--- Exercise materials Enclosed Below ---
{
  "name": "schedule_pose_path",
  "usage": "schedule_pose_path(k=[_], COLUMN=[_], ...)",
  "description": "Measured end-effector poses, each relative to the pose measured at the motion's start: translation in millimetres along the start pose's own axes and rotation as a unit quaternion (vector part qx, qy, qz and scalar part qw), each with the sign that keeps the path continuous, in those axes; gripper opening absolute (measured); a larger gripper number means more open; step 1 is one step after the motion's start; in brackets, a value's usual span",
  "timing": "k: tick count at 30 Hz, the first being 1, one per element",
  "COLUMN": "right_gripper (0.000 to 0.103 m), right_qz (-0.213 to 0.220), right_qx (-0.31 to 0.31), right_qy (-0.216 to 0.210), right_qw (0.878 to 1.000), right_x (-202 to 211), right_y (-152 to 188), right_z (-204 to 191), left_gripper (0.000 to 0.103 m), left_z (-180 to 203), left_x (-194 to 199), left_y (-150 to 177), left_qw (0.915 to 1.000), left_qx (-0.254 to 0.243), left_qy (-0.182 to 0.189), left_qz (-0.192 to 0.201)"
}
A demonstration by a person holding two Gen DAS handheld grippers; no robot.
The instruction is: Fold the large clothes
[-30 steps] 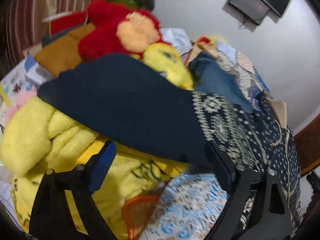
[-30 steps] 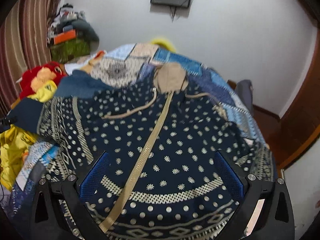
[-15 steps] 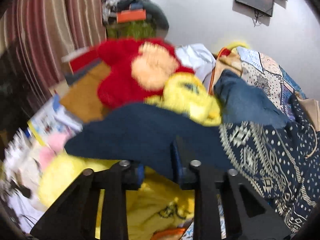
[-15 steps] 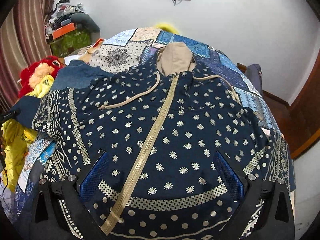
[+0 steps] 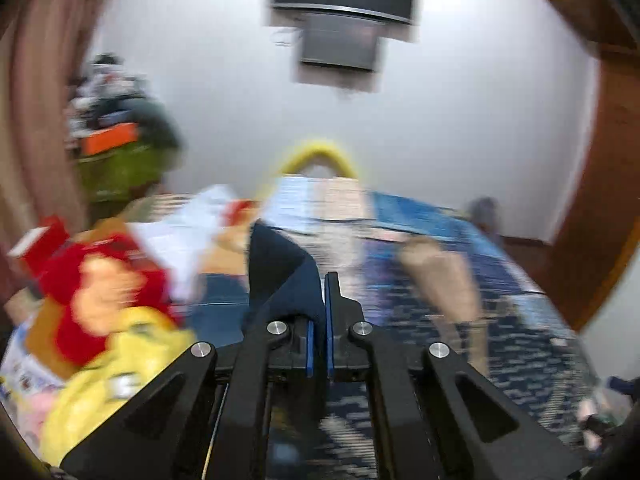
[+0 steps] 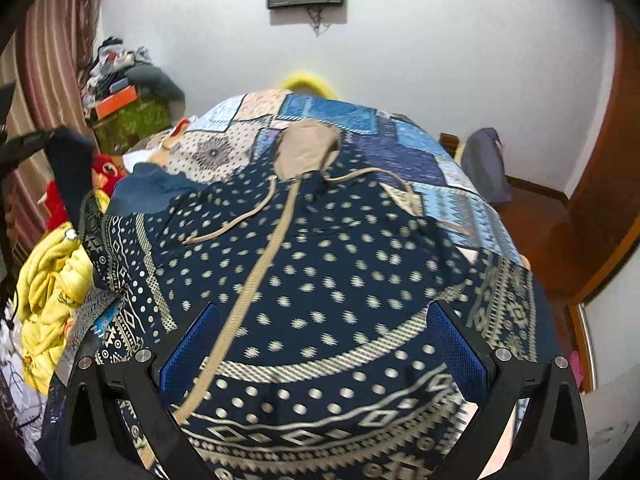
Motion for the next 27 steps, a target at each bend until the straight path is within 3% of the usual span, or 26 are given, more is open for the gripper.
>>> schedule_pose_path(k=[4,7,11,15,18,20,21,24,27], right_gripper=[0.103,0.103,0.103,0.103,0.103,0.103,0.103,0.103,0.103], right_qz=[0.0,-0.005,-0.012,-0.021,-0.027,-0.032,-0.032,-0.033,-0.031], right_qx=[-0.026,-0.039,-0.038,-0.033,-0.022,-0.013,-0.009,0.004,0.018], right_qy=[0.008,0.023,0.03,0.035,0.037,0.035,0.034,0.025,0.008], right_qw=[1.0,0.999,0.999,0.999,0.999,0.999,0.999,0.999,0.999], right_x=[9.8,13.8,16.8,17.2,16.6,16.3,15.7,12.9,7.4], right_y=[3.4,7.2,13.3,19.2,21.5,22.1,21.3,16.9,9.0], right_z=[31.1,52.4,73.0,83.9,85.0,81.6,78.4,65.2,43.6], left_gripper=[0.003,0.003,0.003,0.003,0.014,0.04,0.062,0.067,0.068], left_z=[95.1,153.1,212.1,234.5,233.5,228.7,227.2,206.2,175.2], left_x=[-21.7,-36.9,-47.3,-43.3,-28.8,-14.7,-10.6,11.5,20.0], left_y=[23.2,63.8,142.0,203.6,215.8,214.9,215.3,206.3,186.3], left_qw=[0.9952,0.9845,0.9582,0.9345,0.931,0.9258,0.9241,0.9298,0.9413], left_qx=[-0.04,-0.082,-0.12,-0.166,-0.184,-0.181,-0.176,-0.17,-0.177], left_qy=[0.083,0.13,0.183,0.199,0.199,0.217,0.222,0.222,0.187], left_qz=[-0.035,-0.086,-0.184,-0.244,-0.245,-0.251,-0.257,-0.239,-0.219])
Point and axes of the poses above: each gripper's, at about its wrist camera, not at the fingertips, and x roughly against the way its jaws point, z to its right, y to its underside, the point moved 4 cm from there along -x, roughly the way its jaws point, and after that the axes turned 14 degrees about z, right-handed, at the moved point
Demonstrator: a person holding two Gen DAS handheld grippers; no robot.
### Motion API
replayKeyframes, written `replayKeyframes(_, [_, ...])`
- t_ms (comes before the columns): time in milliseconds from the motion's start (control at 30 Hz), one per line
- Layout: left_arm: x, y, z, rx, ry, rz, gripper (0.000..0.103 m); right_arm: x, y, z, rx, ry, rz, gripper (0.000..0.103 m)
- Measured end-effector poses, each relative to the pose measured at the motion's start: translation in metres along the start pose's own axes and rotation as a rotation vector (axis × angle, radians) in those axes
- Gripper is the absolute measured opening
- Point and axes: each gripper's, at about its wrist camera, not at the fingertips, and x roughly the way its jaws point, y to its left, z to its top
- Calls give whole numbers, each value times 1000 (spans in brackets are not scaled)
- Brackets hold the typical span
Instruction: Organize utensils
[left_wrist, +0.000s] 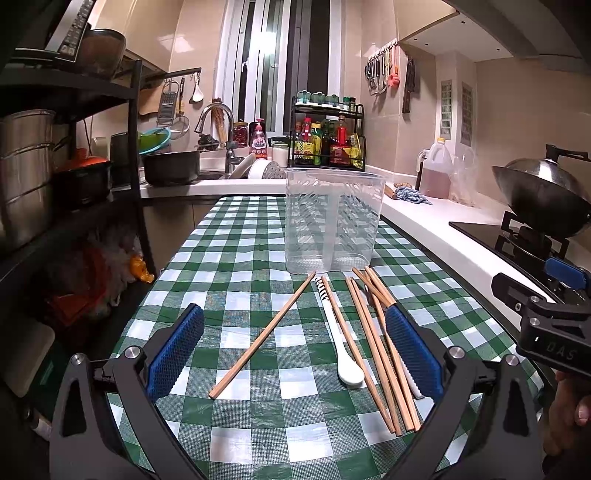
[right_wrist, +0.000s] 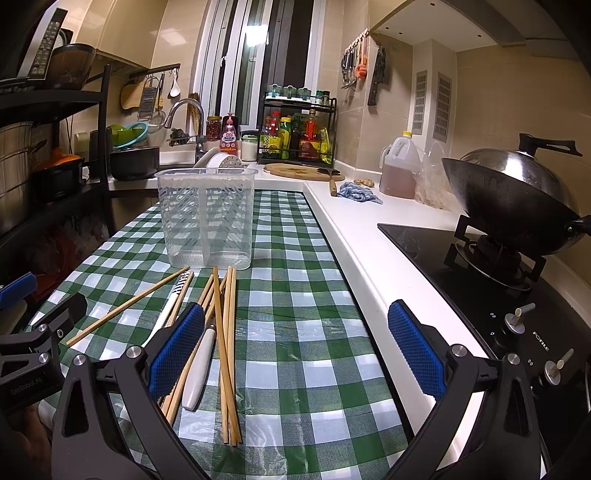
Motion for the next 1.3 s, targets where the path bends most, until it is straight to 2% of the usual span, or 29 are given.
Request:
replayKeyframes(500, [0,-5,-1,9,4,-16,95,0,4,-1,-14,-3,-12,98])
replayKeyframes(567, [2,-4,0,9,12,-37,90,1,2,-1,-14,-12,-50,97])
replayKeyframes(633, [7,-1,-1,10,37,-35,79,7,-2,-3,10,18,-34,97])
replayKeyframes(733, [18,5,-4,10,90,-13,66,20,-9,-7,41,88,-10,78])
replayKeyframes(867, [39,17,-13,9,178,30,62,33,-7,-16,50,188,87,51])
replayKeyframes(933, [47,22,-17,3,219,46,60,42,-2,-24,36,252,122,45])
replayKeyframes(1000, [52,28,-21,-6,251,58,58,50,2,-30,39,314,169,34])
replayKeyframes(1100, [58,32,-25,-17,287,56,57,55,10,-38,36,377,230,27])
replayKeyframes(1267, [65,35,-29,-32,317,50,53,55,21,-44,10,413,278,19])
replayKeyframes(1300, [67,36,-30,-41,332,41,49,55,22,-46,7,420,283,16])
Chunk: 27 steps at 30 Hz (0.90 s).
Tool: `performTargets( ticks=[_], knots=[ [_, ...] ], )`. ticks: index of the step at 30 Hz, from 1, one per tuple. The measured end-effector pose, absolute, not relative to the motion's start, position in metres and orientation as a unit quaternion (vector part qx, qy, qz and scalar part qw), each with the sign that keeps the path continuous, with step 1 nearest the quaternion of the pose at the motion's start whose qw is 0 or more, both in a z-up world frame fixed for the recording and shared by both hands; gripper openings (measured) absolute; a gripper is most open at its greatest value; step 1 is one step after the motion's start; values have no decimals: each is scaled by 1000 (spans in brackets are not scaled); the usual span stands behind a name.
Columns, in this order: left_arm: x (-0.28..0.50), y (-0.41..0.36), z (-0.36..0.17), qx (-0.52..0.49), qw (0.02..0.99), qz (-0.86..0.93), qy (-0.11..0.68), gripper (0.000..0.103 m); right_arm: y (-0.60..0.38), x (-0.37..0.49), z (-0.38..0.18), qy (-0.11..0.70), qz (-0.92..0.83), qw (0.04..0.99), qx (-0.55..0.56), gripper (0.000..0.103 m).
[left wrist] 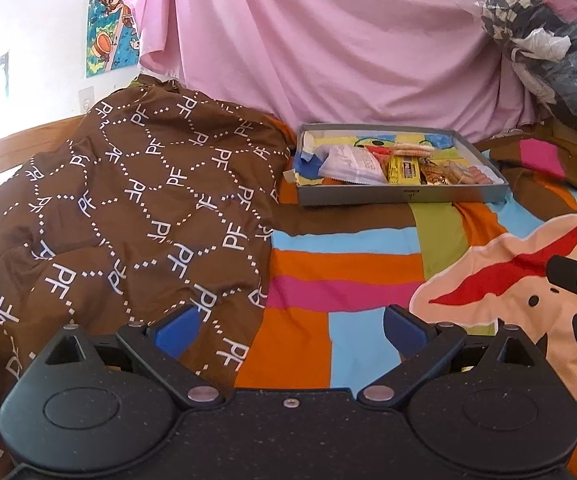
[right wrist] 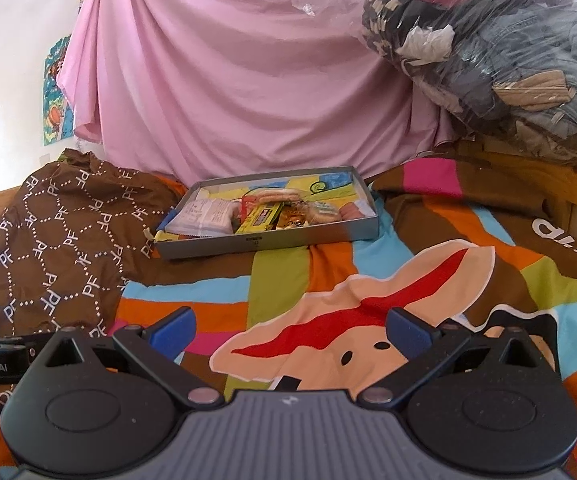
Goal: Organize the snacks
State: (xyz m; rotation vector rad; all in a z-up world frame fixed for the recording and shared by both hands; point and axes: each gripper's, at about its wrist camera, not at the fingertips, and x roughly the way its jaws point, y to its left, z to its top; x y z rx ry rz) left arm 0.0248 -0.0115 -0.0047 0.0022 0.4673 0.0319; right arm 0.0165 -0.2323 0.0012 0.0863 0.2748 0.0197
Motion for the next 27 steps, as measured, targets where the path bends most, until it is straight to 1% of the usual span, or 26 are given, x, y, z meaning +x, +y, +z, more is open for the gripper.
performTargets(
  ticks=[27],
  knots=[
    [24,-11,-7,0,971,15,240,98,-227,17,-3,143,15,989,32,103]
  ],
)
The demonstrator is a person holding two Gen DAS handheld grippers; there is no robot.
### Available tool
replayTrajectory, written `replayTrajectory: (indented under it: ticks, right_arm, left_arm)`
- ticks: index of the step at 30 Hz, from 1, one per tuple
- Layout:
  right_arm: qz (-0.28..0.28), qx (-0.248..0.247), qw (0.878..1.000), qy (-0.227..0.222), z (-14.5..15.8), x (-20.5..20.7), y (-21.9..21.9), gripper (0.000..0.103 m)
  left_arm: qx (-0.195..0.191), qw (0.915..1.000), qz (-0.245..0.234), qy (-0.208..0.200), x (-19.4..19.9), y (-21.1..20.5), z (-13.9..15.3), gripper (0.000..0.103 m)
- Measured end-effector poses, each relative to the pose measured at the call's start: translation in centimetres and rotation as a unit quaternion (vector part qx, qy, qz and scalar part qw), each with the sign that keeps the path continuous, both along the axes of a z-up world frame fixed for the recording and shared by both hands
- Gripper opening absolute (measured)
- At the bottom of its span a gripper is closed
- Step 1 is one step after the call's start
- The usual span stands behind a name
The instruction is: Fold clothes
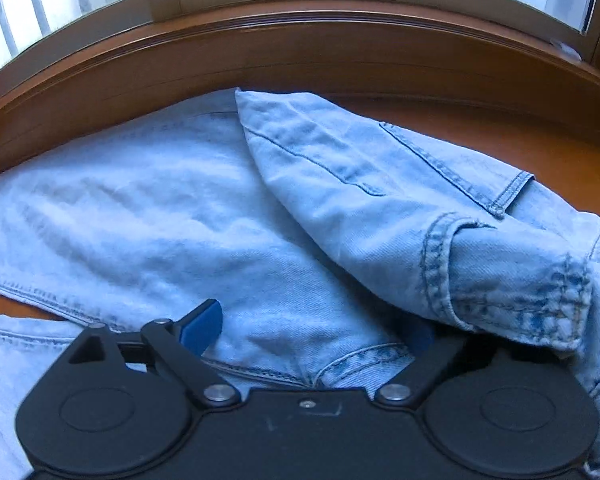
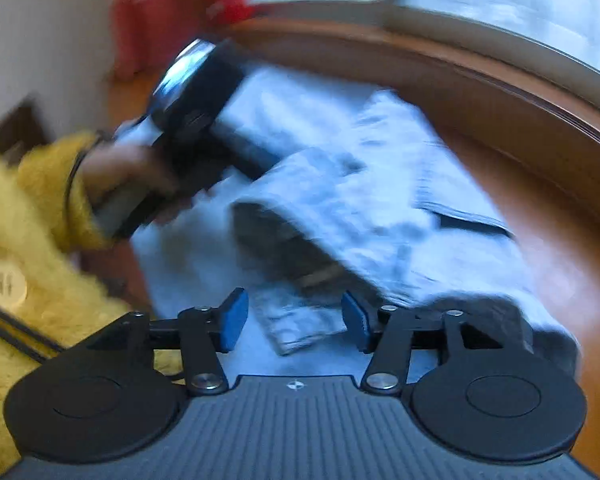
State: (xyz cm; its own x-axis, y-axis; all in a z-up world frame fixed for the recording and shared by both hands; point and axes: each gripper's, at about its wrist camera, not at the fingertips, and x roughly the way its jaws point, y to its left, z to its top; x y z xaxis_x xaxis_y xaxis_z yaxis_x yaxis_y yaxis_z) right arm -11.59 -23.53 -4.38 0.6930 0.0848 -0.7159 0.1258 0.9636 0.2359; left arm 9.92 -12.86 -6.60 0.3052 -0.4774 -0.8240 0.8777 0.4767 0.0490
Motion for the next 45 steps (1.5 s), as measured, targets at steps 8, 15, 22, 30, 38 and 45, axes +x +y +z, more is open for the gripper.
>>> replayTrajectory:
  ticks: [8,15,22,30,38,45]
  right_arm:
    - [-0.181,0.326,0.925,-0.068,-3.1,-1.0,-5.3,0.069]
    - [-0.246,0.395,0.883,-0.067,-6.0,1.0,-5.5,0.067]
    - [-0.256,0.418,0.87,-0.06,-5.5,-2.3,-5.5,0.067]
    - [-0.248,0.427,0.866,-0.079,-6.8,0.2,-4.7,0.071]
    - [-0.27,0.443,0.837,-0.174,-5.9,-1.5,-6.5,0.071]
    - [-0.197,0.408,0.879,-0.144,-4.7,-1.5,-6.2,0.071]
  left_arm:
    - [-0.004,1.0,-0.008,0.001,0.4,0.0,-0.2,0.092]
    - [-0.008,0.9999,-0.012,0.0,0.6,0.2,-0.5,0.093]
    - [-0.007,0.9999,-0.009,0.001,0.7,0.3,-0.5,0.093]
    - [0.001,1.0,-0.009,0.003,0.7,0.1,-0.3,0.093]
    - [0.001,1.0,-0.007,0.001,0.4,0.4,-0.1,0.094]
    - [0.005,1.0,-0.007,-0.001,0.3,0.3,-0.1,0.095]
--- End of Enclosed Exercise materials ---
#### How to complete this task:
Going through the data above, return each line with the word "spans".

#### Exercise response:
- Calls give whole numbers, each value times 1000 (spans in brackets are not scaled)
Tool: `performTargets( ticks=[_], knots=[ [_, ...] ], )`. ticks: index of the step at 30 Hz, from 1, one per tuple. The measured end-effector pose, absolute, not relative to the motion's start, position in metres and orientation as a unit quaternion (vector part qx, qy, qz and scalar part qw), each with the sign that keeps the path continuous, with step 1 nearest the quaternion of the pose at the motion's start whose qw is 0 or more, both in a z-up world frame fixed for the recording and shared by both hands; gripper openings (measured) absolute; a gripper is most open at its greatest value; step 1 is one step after the motion's start; values have no decimals: each is scaled by 1000 (spans in brackets are not scaled); the usual span stands behind a name.

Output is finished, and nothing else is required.